Pease_River
Pease River
Stream in Texas
The Pease River is a river in Texas, United States. It is a tributary of the Red River that runs in an easterly direction through West Texas . It was discovered and mapped for the first time in 1856 by Jacob de Córdova, who found the river while surveying for the Galveston, Houston and Henderson Railroad Company; it was named after Texas Governor Elisha M. Pease.[2] In December 1860, the Texas Rangers recaptured Cynthia Ann Parker and her daughter from the Comanche Indians at an engagement along the river.[2]
The river begins 20 miles (32 km) northeast of Paducah in northern Cottle County and runs eastward for 100 miles (160 km) to its mouth on the Red River 8 miles (13 km) northeast of Vernon. Its course flows through "flood-prone flat terrain with local shallow depressions, surfaced by sandy and clay loams";[2] part of it forms the county line between Hardeman and Foard Counties.
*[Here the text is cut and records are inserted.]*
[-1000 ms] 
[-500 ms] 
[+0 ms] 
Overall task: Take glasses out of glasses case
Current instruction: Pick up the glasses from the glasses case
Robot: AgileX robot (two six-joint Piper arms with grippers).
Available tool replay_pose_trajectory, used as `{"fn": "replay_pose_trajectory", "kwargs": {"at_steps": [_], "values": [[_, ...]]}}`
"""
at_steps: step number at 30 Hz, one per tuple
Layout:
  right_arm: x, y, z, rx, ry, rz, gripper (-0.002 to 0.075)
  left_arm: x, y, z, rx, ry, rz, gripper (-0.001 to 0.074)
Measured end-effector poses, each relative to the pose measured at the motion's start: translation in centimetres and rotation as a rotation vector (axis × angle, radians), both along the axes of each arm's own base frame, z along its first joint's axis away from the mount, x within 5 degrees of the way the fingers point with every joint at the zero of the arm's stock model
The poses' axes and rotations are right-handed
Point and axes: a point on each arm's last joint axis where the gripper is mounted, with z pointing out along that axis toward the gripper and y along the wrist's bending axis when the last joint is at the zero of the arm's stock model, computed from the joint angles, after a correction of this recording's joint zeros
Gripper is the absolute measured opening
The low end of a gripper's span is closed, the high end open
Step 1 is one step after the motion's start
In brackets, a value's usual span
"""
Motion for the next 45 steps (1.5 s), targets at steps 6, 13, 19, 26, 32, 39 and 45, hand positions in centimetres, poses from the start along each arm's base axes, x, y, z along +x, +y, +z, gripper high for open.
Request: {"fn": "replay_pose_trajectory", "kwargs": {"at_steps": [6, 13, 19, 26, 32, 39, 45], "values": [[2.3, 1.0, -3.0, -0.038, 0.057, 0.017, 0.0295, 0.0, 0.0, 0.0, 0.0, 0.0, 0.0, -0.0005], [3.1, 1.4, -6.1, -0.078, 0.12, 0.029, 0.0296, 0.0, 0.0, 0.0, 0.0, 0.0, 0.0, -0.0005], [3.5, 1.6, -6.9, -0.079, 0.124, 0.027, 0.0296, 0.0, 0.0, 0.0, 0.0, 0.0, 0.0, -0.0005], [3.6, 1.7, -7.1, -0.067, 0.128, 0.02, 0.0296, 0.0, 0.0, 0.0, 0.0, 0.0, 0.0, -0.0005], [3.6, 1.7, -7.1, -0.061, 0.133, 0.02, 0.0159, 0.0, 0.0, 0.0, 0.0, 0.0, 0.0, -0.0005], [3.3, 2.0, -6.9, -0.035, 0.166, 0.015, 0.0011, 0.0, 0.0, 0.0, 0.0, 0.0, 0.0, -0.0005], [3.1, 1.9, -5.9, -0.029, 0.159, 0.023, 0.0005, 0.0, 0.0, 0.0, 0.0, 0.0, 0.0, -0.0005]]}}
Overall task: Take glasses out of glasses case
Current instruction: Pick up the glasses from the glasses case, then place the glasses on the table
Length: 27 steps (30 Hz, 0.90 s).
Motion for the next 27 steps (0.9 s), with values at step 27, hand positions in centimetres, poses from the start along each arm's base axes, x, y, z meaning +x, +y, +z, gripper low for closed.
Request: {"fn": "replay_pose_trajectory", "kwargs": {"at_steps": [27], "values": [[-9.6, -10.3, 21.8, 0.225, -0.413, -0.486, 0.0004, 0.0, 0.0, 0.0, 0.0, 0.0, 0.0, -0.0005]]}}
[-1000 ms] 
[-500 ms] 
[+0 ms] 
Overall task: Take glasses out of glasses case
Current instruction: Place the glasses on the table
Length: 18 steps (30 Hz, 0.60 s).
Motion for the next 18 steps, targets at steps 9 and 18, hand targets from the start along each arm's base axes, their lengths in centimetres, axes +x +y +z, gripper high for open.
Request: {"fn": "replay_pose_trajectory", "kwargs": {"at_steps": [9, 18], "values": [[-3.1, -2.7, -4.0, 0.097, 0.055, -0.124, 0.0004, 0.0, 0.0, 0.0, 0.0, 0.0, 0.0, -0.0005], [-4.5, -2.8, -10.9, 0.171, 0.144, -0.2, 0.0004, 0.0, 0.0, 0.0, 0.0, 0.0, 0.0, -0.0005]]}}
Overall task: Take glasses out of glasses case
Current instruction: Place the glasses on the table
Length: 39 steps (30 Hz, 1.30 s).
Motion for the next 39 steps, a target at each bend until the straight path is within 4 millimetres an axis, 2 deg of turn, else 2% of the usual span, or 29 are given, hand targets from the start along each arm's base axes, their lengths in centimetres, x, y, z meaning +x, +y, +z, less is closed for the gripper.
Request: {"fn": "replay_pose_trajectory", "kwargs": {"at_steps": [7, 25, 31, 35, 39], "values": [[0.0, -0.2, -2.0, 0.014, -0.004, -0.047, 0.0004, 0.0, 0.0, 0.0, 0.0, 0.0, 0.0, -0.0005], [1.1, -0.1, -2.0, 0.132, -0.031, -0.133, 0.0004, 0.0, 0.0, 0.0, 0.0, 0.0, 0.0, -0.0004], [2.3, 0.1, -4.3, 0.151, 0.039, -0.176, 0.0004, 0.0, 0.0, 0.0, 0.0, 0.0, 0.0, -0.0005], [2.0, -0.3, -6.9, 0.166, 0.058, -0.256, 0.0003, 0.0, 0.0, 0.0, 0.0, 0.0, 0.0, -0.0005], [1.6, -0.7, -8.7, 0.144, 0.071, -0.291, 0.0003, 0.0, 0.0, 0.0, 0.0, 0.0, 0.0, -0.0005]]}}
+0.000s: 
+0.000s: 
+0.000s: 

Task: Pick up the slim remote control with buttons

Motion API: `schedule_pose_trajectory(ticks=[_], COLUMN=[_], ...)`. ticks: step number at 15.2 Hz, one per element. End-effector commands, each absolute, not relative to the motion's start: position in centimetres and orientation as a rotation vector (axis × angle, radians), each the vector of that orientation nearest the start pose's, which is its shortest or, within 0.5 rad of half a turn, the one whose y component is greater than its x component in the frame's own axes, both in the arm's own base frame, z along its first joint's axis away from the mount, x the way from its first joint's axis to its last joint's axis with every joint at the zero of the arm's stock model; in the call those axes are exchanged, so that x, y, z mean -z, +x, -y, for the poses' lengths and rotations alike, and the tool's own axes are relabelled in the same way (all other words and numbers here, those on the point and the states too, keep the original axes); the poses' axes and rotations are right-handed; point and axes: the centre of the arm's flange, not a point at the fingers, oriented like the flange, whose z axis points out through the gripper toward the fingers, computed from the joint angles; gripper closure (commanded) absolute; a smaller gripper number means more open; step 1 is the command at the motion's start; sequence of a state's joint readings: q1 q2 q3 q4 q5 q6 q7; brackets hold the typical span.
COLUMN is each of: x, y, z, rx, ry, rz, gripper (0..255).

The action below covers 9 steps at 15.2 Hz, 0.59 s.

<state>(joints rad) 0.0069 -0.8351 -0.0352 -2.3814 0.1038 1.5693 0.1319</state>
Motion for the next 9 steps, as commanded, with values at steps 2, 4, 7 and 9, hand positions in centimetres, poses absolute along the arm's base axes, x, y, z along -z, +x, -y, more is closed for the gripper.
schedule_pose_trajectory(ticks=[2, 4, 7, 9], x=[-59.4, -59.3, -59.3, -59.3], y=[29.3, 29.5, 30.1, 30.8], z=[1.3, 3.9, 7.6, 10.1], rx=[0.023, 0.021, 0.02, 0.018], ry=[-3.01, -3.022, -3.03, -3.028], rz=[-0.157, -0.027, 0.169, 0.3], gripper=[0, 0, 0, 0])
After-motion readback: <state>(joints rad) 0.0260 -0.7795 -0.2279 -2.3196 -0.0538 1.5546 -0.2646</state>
The river has three main branches, the North Pease, Middle Pease, and Tongue (or South Pease) Rivers;[2] the beginning of the main river is variously given as where all three branches come together,[2] or where only the North and Middle Pease Rivers intersect.[3][4] Satellite and topographical imagery, however, clearly shows that the Tongue River empties into the Middle Pease before the latter's meeting with the North Pease.[5]